The amount of physical investment—in particular the purchasing of new machines and other productive capacity—that firms engage in partially depends on the level of real interest rates because such purchases typically must be financed by issuing new bonds. If real interest rates are high, the cost of borrowing may exceed the real physical return of some potentially purchased machines (in the form of output produced); in that case those machines will not be purchased. Lower real interest rates would make it profitable to borrow to finance the purchasing of a greater number of machines.

The real interest rate is used in various economic theories to explain such phenomena as capital flight, business cycles and economic bubbles. When the real rate of interest is high, because demand for credit is high, then the usage of income will, all other things being equal, move from consumption to saving, and physical investment will fall. Conversely, when the real rate of interest is low, income usage will move from saving to consumption, and physical investment will rise. Different economic theories, beginning with the work of Knut Wicksell, have had different explanations of the effect of rising and falling real interest rates. Thus—assuming risks are constant—international capital moves to markets that offer higher real rates of interest from markets that offer low or negative real rates of interest.
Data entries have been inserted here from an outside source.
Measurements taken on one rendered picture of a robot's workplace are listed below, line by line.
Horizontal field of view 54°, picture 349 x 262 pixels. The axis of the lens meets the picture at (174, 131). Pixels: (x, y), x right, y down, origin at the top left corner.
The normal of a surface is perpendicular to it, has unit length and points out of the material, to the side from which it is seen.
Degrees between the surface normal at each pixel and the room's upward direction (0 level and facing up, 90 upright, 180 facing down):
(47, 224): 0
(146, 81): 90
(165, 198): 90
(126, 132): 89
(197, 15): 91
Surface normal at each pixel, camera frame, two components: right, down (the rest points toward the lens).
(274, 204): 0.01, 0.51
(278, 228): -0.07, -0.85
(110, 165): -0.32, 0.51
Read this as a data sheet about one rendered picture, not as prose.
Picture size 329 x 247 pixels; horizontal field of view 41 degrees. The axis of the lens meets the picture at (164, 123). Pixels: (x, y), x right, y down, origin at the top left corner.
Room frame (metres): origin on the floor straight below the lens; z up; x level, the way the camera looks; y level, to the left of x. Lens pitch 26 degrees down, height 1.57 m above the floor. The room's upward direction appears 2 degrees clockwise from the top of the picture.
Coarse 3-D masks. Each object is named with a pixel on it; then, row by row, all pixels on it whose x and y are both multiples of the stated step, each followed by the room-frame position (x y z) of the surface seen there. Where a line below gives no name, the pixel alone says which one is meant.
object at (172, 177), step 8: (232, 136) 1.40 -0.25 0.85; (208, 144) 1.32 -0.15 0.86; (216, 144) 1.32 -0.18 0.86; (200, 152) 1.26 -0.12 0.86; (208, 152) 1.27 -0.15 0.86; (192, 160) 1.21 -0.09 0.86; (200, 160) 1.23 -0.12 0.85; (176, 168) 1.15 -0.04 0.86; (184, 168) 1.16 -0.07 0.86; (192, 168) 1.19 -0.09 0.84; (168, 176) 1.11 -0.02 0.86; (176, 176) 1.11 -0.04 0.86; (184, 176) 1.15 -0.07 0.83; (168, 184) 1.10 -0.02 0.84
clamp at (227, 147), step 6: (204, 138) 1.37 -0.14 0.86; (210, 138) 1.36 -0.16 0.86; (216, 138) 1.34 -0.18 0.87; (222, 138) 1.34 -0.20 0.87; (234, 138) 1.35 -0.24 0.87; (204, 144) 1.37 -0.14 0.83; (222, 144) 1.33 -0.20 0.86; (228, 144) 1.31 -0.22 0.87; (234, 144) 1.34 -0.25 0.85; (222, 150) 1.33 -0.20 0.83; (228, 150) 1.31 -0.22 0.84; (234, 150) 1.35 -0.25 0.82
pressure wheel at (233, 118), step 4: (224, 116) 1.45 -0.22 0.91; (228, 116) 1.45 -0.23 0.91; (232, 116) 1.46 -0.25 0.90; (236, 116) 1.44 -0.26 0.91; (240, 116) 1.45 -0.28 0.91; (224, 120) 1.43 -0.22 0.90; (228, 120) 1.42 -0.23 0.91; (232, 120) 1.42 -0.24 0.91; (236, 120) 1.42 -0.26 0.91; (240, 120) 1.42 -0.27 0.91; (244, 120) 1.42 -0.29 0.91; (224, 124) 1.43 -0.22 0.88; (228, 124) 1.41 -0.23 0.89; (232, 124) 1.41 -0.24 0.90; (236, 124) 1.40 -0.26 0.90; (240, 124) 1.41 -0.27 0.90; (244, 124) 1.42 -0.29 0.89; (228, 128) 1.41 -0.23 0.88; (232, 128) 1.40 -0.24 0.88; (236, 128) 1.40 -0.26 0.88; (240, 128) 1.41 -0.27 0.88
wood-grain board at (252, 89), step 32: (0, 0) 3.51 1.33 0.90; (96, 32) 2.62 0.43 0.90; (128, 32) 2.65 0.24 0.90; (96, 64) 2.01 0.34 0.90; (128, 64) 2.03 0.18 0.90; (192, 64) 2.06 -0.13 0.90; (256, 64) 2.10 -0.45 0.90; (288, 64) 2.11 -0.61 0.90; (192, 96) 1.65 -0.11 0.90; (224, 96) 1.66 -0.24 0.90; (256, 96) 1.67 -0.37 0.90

Capital flows of this kind often reflect speculation in financial and foreign exchange rate markets.

===Real federal funds rate===
In setting monetary policy, the U.S. Federal Reserve (and other central banks) uses open market operations, affecting the amounts of very short-term funds (federal funds) supplied and demanded and thus affecting the federal funds rate. By targeting this at a low rate, they can encourage borrowing and thus economic activity; or the reverse by raising the rate. Like any interest rate, there are a nominal and a real value defined as described above. Further, there is a concept called the "equilibrium real federal funds rate" (r*, or "r-star"), alternatively called the "natural rate of interest" or the "neutral real rate", which is the "level of the real federal funds rate, if allowed to prevail for several years, [that] would place economic activity at its potential and keep inflation low and stable." There are various methods used to estimate this amount, using tools such as the Taylor Rule. It is possible for this rate to be negative.

==Negative real interest rates==
The real interest rate $r$ can be calculated in terms of the nominal interest rate $i$ and the inflation rate $\pi$ via the Fisher equation:
$r = \frac{i - \pi}{1 + \pi}$

If there is a negative real interest rate, it means that the inflation rate is greater than the nominal interest rate. If the Federal funds rate is 2% and the inflation rate is 10%, then the borrower would gain 7.27% of every dollar borrowed per year.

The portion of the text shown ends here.